Within the listing below, please show every line carrying the string "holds".

[[ WORKING DATA open ]]

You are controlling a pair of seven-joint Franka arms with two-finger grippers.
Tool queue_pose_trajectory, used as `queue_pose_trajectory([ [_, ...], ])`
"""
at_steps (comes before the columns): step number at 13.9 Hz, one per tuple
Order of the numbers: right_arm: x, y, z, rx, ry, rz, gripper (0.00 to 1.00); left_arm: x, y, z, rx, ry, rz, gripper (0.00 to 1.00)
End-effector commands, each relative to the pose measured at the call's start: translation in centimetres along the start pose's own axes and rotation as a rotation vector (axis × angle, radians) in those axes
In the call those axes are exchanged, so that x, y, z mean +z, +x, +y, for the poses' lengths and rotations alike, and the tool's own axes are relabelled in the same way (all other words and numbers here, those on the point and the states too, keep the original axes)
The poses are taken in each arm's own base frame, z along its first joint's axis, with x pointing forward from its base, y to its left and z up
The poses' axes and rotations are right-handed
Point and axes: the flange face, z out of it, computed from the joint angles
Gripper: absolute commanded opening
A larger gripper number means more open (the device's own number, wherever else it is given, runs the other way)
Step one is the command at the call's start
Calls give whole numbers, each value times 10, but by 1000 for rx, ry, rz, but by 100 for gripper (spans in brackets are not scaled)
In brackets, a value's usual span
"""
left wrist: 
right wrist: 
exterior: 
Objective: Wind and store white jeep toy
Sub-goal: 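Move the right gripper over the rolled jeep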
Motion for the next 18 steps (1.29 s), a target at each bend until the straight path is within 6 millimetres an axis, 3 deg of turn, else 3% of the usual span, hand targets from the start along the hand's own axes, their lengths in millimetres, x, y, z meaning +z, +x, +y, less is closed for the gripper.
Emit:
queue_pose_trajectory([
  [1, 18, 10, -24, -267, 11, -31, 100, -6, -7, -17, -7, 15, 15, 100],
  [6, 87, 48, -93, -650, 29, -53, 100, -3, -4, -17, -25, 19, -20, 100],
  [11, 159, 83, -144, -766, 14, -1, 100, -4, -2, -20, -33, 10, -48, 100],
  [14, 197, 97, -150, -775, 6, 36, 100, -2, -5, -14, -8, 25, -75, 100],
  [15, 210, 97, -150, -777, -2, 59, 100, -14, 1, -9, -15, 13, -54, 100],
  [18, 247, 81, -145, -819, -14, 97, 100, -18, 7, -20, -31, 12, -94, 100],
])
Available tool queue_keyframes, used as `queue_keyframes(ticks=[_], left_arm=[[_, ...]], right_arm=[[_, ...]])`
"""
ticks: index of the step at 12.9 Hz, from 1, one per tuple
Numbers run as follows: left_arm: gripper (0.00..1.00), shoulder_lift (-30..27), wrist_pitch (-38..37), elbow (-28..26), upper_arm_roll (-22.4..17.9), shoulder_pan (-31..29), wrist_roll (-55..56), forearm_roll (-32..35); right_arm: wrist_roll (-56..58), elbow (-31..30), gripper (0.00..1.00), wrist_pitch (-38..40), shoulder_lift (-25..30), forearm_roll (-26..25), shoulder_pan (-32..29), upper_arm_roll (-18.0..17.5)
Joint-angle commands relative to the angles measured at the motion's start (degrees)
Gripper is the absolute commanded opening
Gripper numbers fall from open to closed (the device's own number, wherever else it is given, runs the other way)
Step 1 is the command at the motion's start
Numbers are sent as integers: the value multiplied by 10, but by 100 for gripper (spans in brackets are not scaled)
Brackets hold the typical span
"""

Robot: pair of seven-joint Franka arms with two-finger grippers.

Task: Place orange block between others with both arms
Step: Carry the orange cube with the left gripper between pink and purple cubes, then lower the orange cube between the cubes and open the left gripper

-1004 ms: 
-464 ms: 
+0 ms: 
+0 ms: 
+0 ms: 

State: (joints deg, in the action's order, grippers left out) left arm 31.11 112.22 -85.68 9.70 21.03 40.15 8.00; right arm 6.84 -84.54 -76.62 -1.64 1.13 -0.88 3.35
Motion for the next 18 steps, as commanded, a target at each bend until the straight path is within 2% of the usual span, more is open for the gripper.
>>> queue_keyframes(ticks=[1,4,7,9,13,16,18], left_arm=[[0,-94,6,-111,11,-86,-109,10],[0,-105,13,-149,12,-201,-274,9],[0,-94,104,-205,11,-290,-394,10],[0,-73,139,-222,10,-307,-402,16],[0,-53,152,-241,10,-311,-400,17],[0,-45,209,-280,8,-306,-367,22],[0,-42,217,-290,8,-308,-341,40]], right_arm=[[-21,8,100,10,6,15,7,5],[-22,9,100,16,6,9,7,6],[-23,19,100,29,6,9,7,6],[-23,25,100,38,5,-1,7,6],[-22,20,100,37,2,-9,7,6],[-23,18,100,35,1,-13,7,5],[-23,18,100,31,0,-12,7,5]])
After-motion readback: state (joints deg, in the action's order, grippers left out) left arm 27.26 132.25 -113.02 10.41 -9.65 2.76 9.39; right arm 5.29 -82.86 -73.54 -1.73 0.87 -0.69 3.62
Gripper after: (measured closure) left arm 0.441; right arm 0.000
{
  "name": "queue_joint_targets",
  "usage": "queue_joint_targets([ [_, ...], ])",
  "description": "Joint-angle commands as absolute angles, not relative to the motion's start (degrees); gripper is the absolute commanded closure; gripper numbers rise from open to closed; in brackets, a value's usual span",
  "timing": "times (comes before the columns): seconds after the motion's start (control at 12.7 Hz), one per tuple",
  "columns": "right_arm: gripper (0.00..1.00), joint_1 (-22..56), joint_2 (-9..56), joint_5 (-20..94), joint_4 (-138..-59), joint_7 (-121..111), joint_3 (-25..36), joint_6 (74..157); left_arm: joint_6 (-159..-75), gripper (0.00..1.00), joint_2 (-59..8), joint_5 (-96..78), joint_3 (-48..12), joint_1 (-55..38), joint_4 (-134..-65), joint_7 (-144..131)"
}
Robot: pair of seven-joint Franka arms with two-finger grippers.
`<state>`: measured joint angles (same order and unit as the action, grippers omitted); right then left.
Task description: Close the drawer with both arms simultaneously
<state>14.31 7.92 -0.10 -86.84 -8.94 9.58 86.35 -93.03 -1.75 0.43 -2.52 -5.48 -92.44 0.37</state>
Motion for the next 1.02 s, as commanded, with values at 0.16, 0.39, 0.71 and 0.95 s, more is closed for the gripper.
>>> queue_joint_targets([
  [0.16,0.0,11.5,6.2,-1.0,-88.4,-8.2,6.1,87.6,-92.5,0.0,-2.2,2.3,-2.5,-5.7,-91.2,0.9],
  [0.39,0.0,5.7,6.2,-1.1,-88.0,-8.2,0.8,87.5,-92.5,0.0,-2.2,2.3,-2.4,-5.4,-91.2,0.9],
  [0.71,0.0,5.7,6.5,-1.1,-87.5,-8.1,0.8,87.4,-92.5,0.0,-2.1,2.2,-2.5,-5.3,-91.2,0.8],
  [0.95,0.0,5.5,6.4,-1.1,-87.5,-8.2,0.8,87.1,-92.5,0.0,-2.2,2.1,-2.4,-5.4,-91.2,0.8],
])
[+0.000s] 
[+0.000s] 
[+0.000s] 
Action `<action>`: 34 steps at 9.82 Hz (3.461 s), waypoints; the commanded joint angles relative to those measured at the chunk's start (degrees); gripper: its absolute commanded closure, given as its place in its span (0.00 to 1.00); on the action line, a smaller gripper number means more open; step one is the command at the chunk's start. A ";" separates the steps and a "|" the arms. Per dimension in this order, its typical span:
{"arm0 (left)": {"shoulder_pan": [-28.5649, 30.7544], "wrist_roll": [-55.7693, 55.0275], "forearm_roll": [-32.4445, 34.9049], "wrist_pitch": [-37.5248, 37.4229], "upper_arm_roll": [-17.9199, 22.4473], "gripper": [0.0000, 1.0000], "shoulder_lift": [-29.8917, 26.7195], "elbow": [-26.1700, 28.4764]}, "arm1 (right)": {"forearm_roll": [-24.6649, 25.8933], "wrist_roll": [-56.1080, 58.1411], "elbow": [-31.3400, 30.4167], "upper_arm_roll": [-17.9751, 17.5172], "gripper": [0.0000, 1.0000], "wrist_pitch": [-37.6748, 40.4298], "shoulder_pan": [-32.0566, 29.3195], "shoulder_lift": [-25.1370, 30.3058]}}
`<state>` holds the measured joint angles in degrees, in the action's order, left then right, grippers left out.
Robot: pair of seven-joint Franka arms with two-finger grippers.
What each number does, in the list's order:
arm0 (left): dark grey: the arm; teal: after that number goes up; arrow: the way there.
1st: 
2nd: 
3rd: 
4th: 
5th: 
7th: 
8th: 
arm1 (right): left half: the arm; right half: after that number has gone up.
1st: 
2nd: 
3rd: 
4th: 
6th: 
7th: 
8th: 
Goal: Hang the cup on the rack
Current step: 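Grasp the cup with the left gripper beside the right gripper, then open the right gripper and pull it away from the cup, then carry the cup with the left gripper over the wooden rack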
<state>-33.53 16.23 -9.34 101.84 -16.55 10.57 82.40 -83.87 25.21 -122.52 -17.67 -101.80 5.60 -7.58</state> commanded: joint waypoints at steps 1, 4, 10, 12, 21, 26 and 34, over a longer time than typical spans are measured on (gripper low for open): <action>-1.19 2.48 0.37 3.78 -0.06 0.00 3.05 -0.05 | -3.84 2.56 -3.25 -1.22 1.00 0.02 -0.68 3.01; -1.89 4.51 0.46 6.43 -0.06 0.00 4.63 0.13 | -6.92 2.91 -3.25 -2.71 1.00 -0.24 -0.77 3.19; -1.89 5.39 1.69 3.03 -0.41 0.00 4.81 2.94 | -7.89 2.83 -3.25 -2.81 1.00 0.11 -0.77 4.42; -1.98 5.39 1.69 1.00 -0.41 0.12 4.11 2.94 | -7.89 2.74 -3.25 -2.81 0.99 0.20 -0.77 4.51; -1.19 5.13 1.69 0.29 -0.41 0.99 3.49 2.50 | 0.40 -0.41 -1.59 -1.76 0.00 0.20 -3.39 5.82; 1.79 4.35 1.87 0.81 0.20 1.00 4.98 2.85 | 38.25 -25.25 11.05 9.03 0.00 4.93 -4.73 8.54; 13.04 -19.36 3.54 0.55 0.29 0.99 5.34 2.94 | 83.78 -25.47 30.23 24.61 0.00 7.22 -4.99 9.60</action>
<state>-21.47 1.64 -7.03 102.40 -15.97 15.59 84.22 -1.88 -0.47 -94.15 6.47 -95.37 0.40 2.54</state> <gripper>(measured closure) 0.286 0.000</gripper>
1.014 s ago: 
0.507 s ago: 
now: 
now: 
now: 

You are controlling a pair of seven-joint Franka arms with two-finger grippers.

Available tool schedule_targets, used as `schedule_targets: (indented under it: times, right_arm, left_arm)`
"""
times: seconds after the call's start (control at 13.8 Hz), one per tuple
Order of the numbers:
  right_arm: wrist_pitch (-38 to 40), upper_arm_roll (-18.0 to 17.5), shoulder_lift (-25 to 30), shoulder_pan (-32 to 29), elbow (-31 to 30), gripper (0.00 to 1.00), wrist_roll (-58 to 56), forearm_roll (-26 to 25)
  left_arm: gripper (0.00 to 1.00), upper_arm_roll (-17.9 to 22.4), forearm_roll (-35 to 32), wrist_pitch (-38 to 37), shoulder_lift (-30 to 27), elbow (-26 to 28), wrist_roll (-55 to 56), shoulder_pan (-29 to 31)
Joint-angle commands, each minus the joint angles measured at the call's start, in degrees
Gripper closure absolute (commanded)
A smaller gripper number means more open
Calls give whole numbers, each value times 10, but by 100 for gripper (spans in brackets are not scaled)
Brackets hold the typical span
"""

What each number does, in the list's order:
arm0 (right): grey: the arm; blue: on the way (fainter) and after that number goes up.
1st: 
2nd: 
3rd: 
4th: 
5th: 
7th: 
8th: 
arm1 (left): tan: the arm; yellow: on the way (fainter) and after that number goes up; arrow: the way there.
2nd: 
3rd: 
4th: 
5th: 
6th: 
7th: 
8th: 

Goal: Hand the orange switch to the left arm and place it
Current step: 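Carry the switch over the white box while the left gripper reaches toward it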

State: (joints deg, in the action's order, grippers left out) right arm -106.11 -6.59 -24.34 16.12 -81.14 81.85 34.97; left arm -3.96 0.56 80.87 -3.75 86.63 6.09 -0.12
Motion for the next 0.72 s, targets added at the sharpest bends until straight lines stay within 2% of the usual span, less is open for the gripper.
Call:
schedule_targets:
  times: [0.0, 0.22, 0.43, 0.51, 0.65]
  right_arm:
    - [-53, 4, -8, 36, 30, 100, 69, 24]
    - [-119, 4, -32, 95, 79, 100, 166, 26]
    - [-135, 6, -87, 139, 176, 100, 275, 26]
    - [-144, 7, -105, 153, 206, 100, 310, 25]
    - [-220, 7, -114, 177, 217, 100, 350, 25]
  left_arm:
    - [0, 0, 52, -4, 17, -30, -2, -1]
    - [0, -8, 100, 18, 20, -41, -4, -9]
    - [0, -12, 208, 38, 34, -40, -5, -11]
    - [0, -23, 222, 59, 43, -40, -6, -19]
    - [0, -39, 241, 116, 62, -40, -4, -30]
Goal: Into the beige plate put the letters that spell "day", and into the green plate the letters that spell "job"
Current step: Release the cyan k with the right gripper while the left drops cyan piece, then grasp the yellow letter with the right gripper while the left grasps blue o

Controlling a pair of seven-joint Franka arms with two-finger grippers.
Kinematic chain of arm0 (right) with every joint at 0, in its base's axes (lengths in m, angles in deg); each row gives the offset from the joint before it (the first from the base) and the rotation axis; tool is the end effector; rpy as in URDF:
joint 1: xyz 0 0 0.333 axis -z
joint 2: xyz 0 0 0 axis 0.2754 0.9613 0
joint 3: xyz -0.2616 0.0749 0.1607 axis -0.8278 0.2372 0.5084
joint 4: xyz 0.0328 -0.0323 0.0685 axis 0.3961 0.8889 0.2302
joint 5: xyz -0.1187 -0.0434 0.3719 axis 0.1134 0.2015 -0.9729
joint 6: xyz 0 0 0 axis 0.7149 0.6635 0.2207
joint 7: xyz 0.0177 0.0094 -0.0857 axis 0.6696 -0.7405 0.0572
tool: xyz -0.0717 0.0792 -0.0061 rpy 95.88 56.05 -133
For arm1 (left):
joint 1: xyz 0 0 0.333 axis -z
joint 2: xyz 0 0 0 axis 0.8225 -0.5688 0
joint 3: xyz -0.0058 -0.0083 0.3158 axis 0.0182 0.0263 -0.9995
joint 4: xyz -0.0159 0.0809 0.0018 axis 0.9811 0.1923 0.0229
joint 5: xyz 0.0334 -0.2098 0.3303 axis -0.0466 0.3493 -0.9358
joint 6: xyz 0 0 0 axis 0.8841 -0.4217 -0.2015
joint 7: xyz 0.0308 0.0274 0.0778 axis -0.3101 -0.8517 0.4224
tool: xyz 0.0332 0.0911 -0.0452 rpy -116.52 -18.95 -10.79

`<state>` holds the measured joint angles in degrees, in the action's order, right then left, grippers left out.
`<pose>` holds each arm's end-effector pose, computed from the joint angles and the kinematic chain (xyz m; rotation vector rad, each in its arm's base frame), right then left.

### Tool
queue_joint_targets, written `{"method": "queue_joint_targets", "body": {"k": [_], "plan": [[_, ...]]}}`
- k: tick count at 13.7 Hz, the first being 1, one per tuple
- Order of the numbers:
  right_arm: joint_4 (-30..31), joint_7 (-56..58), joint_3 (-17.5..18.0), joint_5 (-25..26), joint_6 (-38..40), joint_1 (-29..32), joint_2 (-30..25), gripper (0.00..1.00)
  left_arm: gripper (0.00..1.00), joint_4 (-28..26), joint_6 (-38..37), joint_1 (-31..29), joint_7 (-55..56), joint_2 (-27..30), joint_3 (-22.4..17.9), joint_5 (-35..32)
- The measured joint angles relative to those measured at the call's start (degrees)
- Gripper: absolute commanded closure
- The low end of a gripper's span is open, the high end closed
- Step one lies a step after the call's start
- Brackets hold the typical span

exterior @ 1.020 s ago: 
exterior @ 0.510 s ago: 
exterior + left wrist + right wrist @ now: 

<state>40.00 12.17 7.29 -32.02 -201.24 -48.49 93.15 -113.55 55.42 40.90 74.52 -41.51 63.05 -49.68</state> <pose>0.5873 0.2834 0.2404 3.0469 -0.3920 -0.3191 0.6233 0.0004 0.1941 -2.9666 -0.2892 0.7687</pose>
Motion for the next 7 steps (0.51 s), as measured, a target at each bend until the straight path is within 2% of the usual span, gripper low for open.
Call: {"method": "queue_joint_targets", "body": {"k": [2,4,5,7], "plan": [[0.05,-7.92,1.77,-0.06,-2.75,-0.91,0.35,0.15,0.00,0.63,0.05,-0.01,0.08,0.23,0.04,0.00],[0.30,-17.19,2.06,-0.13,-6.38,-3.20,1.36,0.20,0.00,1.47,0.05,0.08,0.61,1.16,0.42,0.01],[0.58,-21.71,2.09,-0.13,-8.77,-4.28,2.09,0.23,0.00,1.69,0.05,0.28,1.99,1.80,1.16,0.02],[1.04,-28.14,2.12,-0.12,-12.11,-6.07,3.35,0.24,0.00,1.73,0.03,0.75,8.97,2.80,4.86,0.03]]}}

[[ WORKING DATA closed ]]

OUTPUT OF THE EXERCISE:
`<state>` holds the measured joint angles in degrees, in the action's order, left then right, grippers left out.
`<state>` holds the measured joint angles in degrees, in the action's order, right then left, grippers left out.
`<pose>` holds each arm's end-effector pose, computed from the joint angles and the kinematic chain (xyz m; rotation vector rad, each in its arm's base frame), right then left.

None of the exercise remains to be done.